Encoding individual rows

A row in a SQL table or view is encoded as a JSON object whose keys match the names of the columns in the table. Keys can occur in an arbitrary order. Column names are case-insensitive, except for columns whose names are declared in double quotes (e.g., create table foo("col")). NULLs are encoded as JSON null values or by simply omitting the columns whose value is NULL.

For example, given the following table declaration

create table json_test (
b BOOLEAN,
i INTEGER,
d DOUBLE,
v VARCHAR(32),
cc CHAR(16),
t TIME,
ts TIMESTAMP,
dt DATE,
ar BIGINT ARRAY
);

the JSON encoding of a row would look like this:

{
"B":true,
"I":-1625240816,
"D":0.7879946935782574,
"V":"quod",
"CC":"voluptatem",
"T":"05:05:24",
"TS":"2023-11-21 23:19:09",
"DT":"2495-03-07",
"AR":[1,2,3,4,5]
}

Types

TypeExample
BOOLEANtrue, false
TINYINT,SMALLINT, INTEGER, BIGINT1, -9
FLOAT, DOUBLE, DECIMAL-1.40, "-1.40", 12.53, "12.53", 1e20, "1e20"
VARCHAR, CHAR, STRINGabc
TIME12:12:33, 23:59:29.483, 23:59:09.483221092
TIMESTAMP2024-02-25 12:12:33
DATE2024-02-25
BIGINT ARRAY[1, 2]
VARCHAR ARRAY ARRAY[[ 'abc', '123'], ['c', 'sql']]
VARIANTany JSON value (see VARIANT documentation)

BOOLEAN

The accepted values are true or false.

Integers (TINYINT, SMALLINT, INTEGER, BIGINT)

Must be a valid integer and fit the range of the type (see SQL Types), otherwise an error is returned on ingress.

Decimals (DECIMAL / NUMERIC)

Both the scientific notation (e.g., 3e234) and standard floating point numbers (1.23) are valid. The parser will accept decimals formatted as JSON numbers (1.234) or strings ("1.234"). The latter representation is more robust as it avoids loss of precision during parsing (the Rust JSON parser we use represents all fractional numbers as 64-bit floating point numbers internally, which can cause loss of precision for decimal numbers that cannot be accurately represented in that way).

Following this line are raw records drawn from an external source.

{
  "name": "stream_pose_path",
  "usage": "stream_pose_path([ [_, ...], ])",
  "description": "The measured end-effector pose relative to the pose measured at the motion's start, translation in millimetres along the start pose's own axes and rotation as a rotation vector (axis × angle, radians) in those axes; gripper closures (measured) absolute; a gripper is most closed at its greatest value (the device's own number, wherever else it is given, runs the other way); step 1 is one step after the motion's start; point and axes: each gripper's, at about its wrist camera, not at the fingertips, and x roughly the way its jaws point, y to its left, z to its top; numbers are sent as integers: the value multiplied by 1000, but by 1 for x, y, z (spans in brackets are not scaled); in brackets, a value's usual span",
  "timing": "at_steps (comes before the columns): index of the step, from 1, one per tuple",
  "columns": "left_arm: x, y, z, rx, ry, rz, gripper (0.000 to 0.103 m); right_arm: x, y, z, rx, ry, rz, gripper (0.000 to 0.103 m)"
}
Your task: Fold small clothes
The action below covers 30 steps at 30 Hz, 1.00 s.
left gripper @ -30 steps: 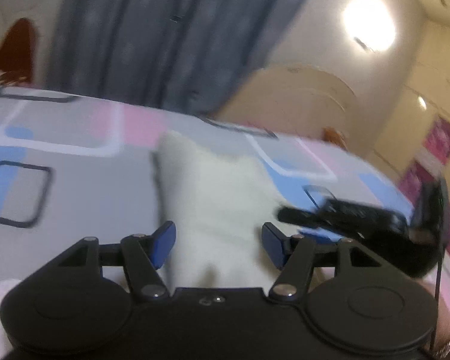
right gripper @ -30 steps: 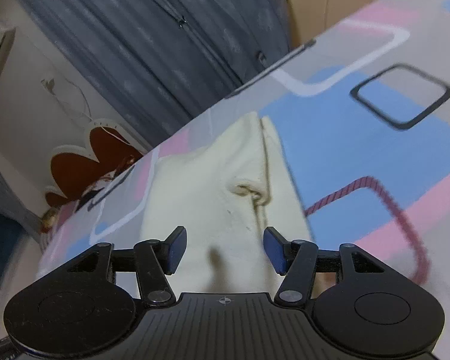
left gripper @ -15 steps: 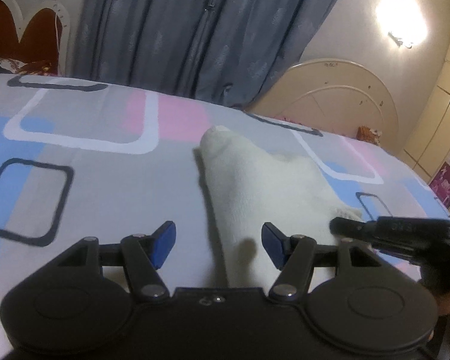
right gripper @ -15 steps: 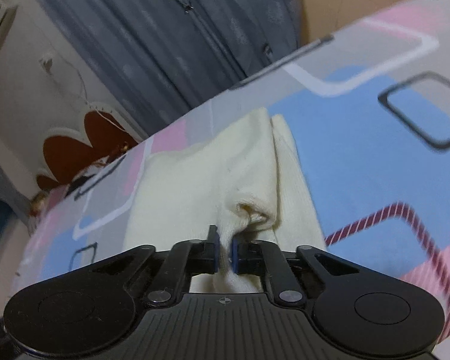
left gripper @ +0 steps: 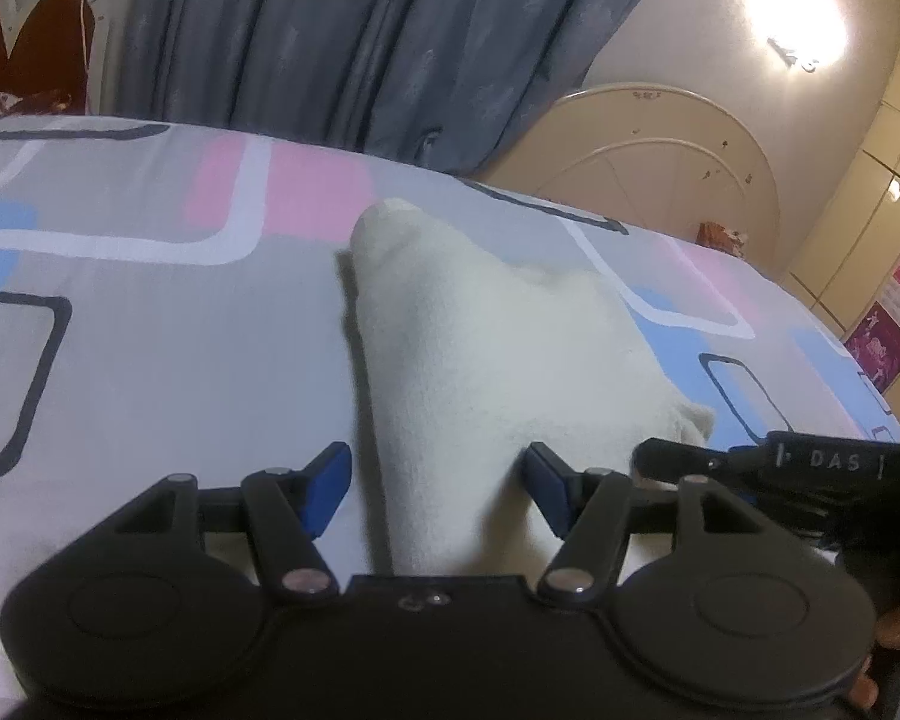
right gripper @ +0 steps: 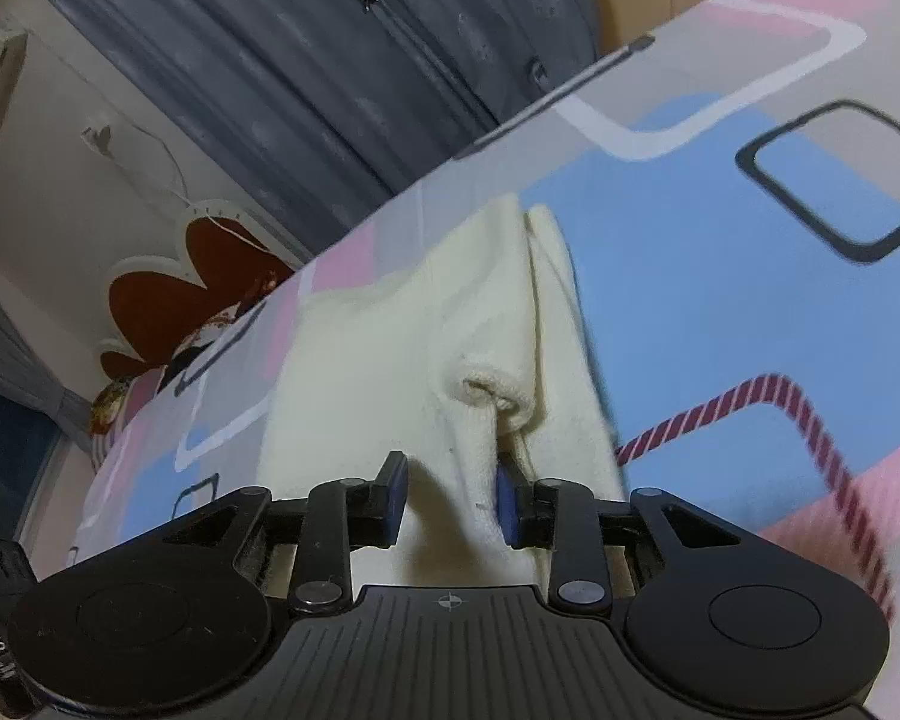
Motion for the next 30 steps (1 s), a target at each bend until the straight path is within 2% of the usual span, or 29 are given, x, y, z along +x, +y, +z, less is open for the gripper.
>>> stream_pose_path([
  [4,1,1,0,-3,0,3,39,6,1,6,25,10,26,73],
  [5,1,1,0,-5,1,2,39,6,4,6,17,7,23,78],
  [6,1,1,0,-7,2,2,38,8,7,7,5,9,20,92],
  [7,1,0,1,-7,0,3,38,9,9,8,-2,8,18,94],
  [11,-2,1,3,-4,-9,5,38,2,27,7,-142,-31,-36,95],
  [12,-2,2,4,-7,-12,7,38,-2,28,6,-165,-28,-56,94],
  [14,-2,4,4,-13,-11,6,38,-7,22,3,-158,-3,-84,73],
  [15,-1,4,4,-16,-9,6,38,-14,16,0,-145,-17,-84,64],
  [18,1,4,3,-18,-8,7,37,-28,-4,-4,-79,-28,-88,64],
  [23,5,2,2,-9,-3,8,37,-23,-21,-3,43,20,50,64],
  [26,5,1,2,-4,-1,9,37,-18,-24,1,77,9,85,65],
  [28,5,1,3,3,-2,10,36,-16,-25,5,96,-15,103,89],
  [30,5,1,4,1,-5,10,36,-13,-25,10,121,-20,122,89],
])
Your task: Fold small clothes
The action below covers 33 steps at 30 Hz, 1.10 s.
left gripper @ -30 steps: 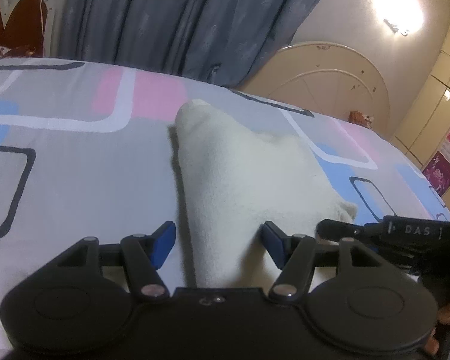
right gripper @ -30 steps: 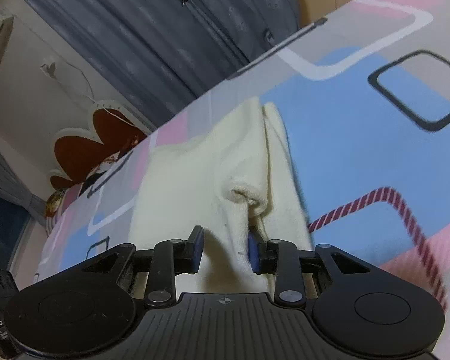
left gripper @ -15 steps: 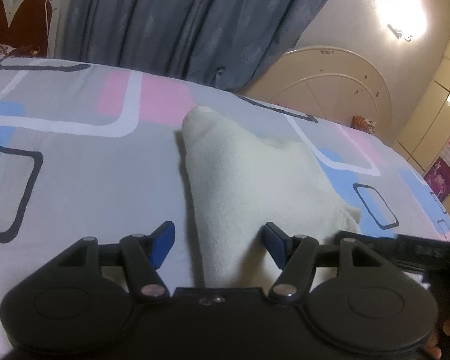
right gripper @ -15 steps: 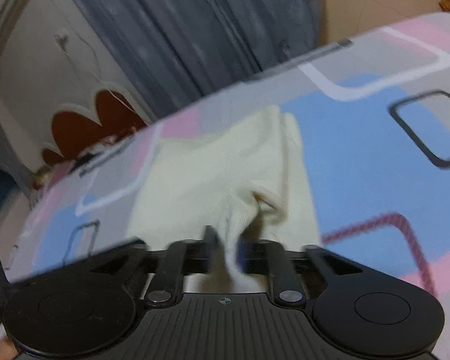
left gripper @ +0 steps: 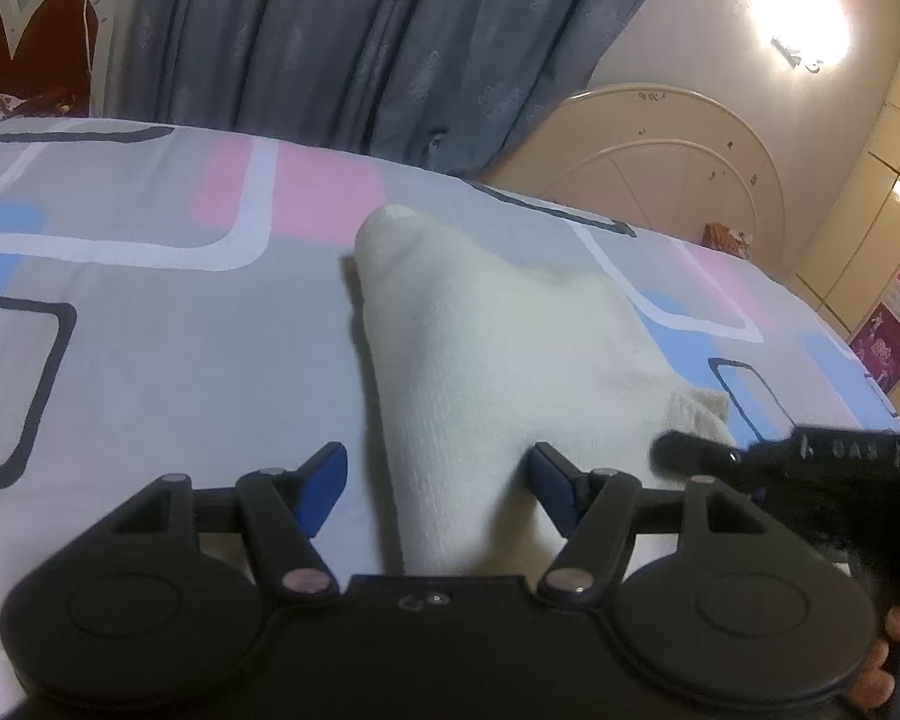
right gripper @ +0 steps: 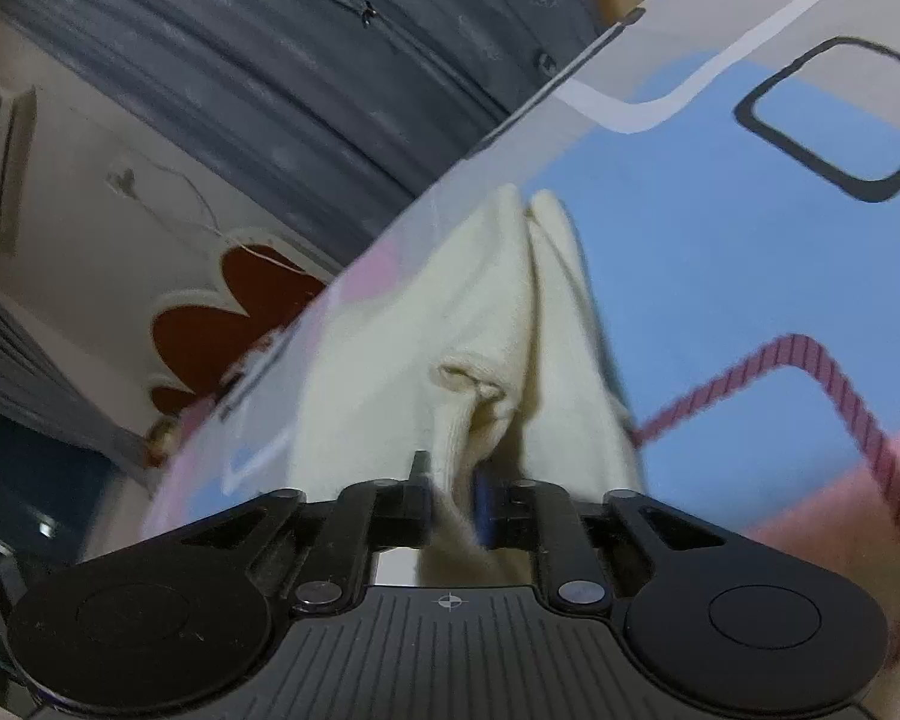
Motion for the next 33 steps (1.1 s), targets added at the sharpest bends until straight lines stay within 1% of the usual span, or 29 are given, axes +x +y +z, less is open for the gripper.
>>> stream_pose_path([
  [2,1,0,0,-6,0,2,36,7,3,4,12,12,7,88],
  [3,1,-1,1,-8,-1,2,36,9,5,5,-7,10,-9,89],
  [4,1,-1,1,-9,-1,1,36,8,9,6,-36,7,-37,93],
  [5,1,-2,2,-10,-2,-1,36,5,11,2,-50,3,-50,94],
  [8,-2,-7,5,-12,-10,-17,37,-9,20,2,-119,-26,-126,96],
  [11,-3,-13,6,-8,-18,-35,37,-28,22,3,-134,-34,-140,96],
  [12,-1,-14,4,-4,-10,-37,36,-31,21,2,-153,-31,-165,96],
  [14,10,-17,-1,2,29,-28,35,-23,18,-3,-203,-12,-242,96],
  [16,19,-15,-5,-12,59,-18,35,-16,17,-6,-219,-18,-260,95],
  [17,20,-14,-5,-19,59,-14,35,-12,21,-8,-230,-26,-263,94],
  [19,15,-13,-5,-29,59,-10,35,-17,24,-10,-214,-31,-252,85],
  [20,12,-13,-5,-28,57,-11,36,-22,26,-11,-207,-31,-247,83],
  [22,5,-13,-7,-16,53,-9,37,-33,29,-14,-216,-28,-249,83],
  [25,-2,-11,-18,-6,67,-10,37,-49,31,-29,-217,-13,-250,82],
  [28,-6,-11,-28,22,75,0,36,-52,31,-39,-237,6,-297,83],
  [31,-8,-14,-34,48,69,15,34,-53,21,-54,-237,28,-368,83],
  [33,-11,-16,-34,52,74,19,35,-57,17,-56,-226,18,-366,83],
])
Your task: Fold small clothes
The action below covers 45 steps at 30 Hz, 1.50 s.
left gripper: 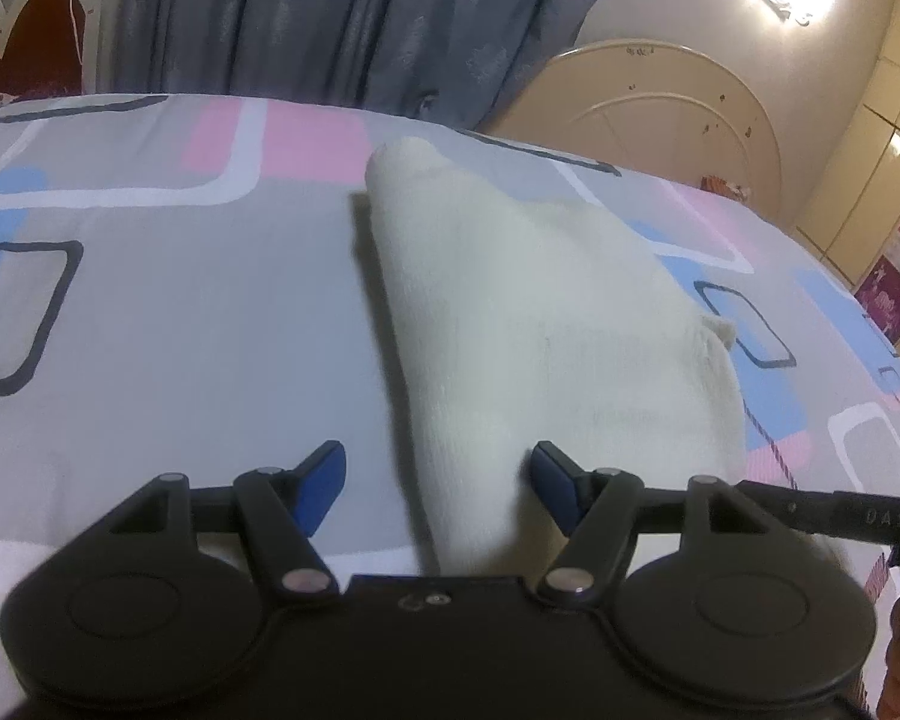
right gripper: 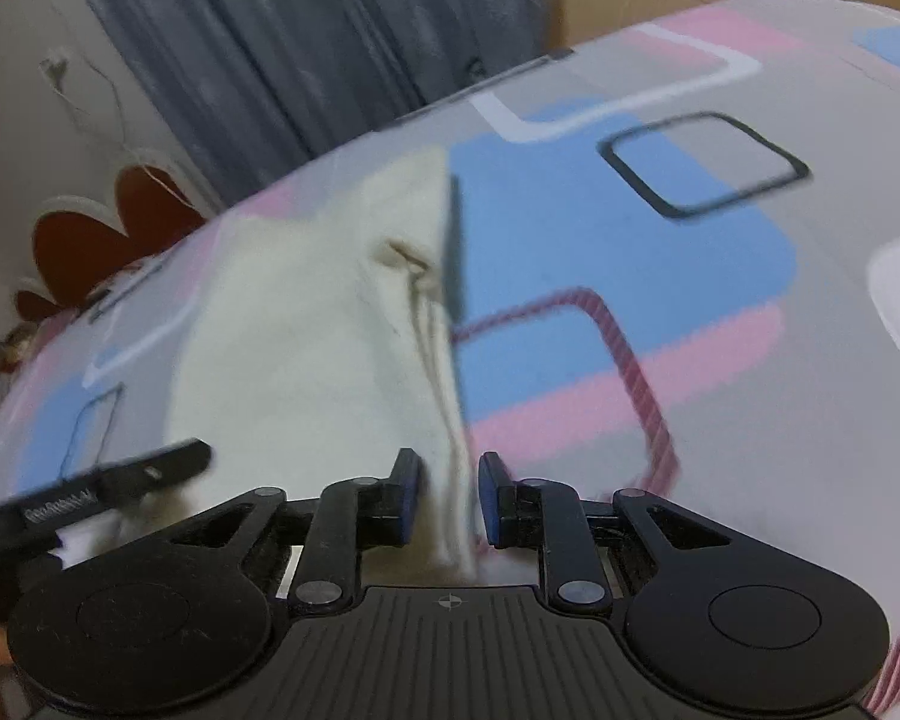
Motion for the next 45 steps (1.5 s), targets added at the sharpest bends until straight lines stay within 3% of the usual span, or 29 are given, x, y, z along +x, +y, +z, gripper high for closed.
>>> stream_pose_path([
  [3,-6,-2,6,-11,4,-11,37,-7,11,5,-65,-11,-52,83],
  [10,-16,-7,34,-37,-62,-39,39,-20,37,34,-108,-120,5,83],
  [16,13,-18,68,-16,-73,-16,39,13,60,72,-126,-142,-5,83],
  [21,50,-4,84,-89,-38,30,36,58,65,103,-113,-115,-43,83],
  [26,65,27,77,-249,12,-33,33,102,69,106,-203,-60,-88,83],
  [30,64,22,87,-193,-22,-6,33,102,65,107,-237,-73,-69,83],
  [33,76,25,101,-216,-25,4,33,104,69,116,-250,-112,-63,83],
  [41,96,27,108,-192,-19,39,33,138,67,123,-261,-68,-80,83],
  [45,98,26,114,-194,-41,55,33,130,75,131,-281,-133,-61,82],
])
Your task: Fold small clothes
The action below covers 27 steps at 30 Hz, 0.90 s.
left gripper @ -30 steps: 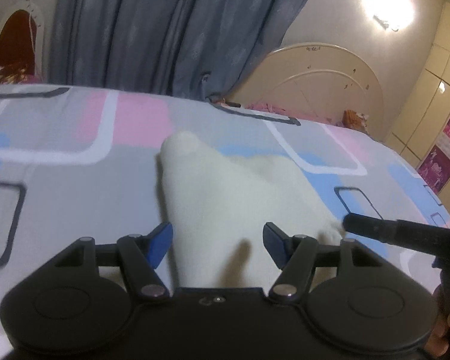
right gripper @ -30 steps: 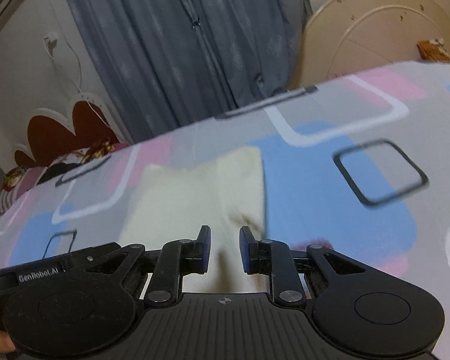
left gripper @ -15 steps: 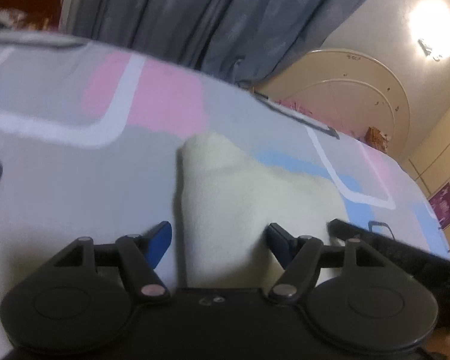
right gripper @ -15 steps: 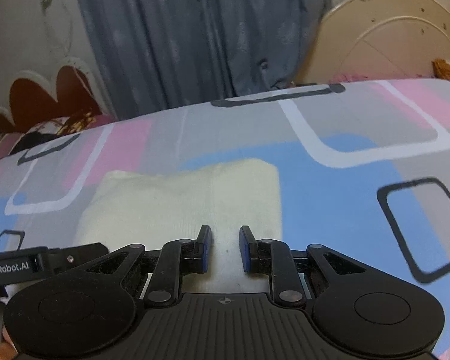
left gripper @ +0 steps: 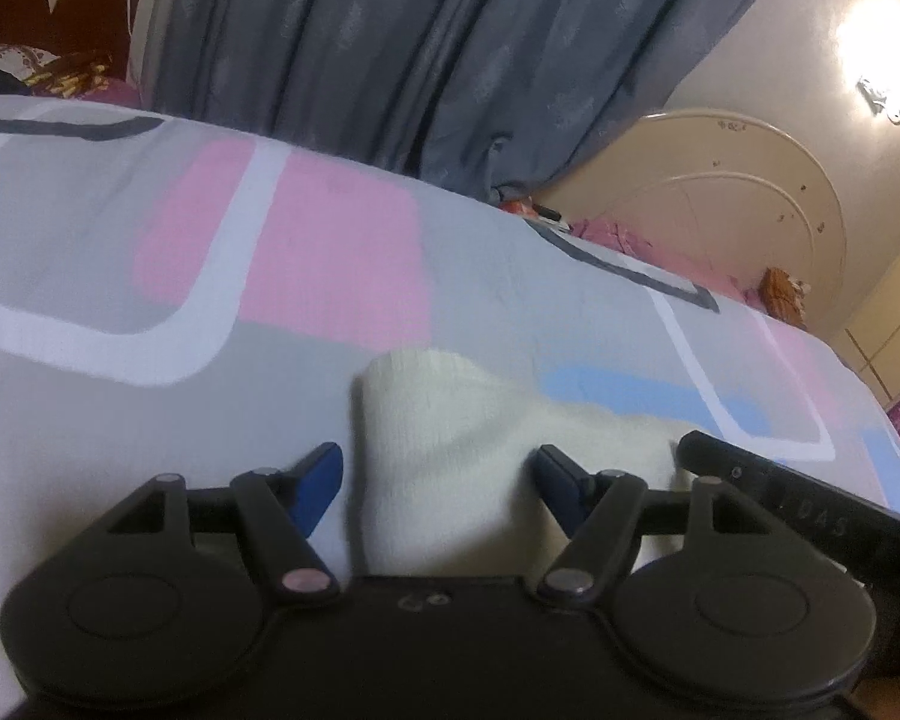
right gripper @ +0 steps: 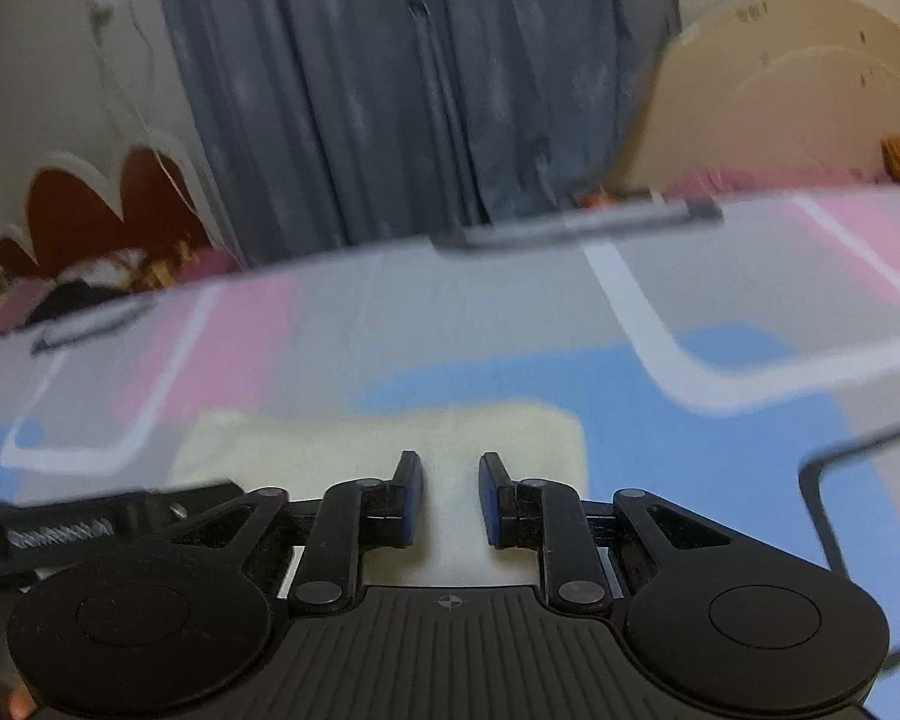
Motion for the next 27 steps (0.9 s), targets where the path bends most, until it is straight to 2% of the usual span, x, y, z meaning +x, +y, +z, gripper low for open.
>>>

Floating point numbers (FLOAT, DOUBLE)

Both the scientific notation (e.g., 3e234) and standard floating point numbers (1.23) are valid.

note

NaN, Inf, and -Inf floating point values are currently not supported by the JSON parser and encoder.

Strings (CHAR, VARCHAR, STRING, TEXT)

SQL strings are encoded as JSON strings.

note

The JSON parser does not currently enforce limits on the number of characters in a string. Strings that exceed the length specified in the SQL table declaration are ingested without truncation.

TIME

Specifies times using the HH:MM:SS.fffffffff format where:

  • HH is hours from 00-23.
  • MM is minutes from 00-59.
  • SS is seconds from 00-59.
  • fffffffff is the sub-second precision up to 9 digits from 0 to 999999999

A leading 0 can be skipped in hours, minutes and seconds. Specifying the subsecond precision is optional and can have any number of digits from 0 to 9. Leading and trailing whitespaces are ignored.

DATE

Specifies dates using the YYYY-MM-DD format.

  • YYYY is the year from 0001-9999
  • MM is the month from 01-12
  • DD is the day from 01-31

Invalid dates (e.g., 1997-02-29) are rejected with an error during ingress. Leading zeros are skipped, e.g., 0001-1-01, 1-1-1, 0000-1-1 are all equal and valid. Leading and trailing whitespaces are ignored.

TIMESTAMP

Specifies dates using the YYYY-MM-DD HH:MM:SS.fff format.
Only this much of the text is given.